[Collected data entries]
━━━━

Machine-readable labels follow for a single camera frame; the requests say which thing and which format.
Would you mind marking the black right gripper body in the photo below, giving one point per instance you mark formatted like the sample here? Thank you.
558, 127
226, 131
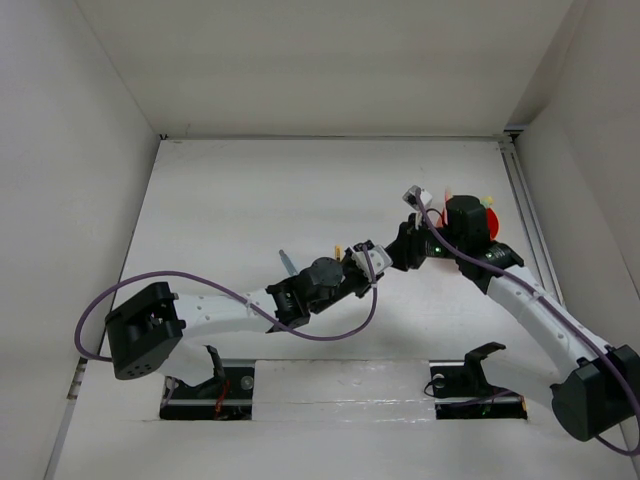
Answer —
419, 242

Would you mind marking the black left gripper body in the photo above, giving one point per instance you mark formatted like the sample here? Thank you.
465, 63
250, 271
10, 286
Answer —
352, 280

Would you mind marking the thin pink highlighter pen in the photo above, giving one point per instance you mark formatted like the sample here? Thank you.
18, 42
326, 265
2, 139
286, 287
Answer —
447, 196

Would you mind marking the blue mechanical pencil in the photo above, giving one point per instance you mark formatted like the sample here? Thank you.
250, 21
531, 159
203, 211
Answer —
287, 263

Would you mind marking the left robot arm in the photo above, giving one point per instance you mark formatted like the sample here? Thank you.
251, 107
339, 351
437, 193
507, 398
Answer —
157, 330

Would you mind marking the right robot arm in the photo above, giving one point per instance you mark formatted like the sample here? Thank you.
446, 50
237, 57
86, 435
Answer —
594, 385

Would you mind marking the orange round container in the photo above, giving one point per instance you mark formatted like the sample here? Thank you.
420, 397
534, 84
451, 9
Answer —
492, 220

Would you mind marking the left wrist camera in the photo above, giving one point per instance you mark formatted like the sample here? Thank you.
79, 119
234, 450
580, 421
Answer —
372, 259

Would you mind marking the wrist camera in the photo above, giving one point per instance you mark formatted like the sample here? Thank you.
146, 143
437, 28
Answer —
372, 259
416, 197

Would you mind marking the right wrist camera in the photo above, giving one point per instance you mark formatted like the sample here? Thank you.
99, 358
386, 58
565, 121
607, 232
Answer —
416, 197

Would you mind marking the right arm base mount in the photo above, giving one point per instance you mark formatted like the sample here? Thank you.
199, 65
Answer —
461, 391

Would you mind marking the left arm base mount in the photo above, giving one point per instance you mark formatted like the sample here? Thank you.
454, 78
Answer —
226, 396

━━━━

#### Goal of the exercise:
Filter the records down to the lines containing the word "base", and copy those.

#### Response area:
Would you mind marking the right arm base mount in the photo above, giving one point per instance you mark formatted like the sample here? Thank you.
Would you mind marking the left arm base mount in the photo above, giving one point per instance you mark formatted like the sample here? Thank you.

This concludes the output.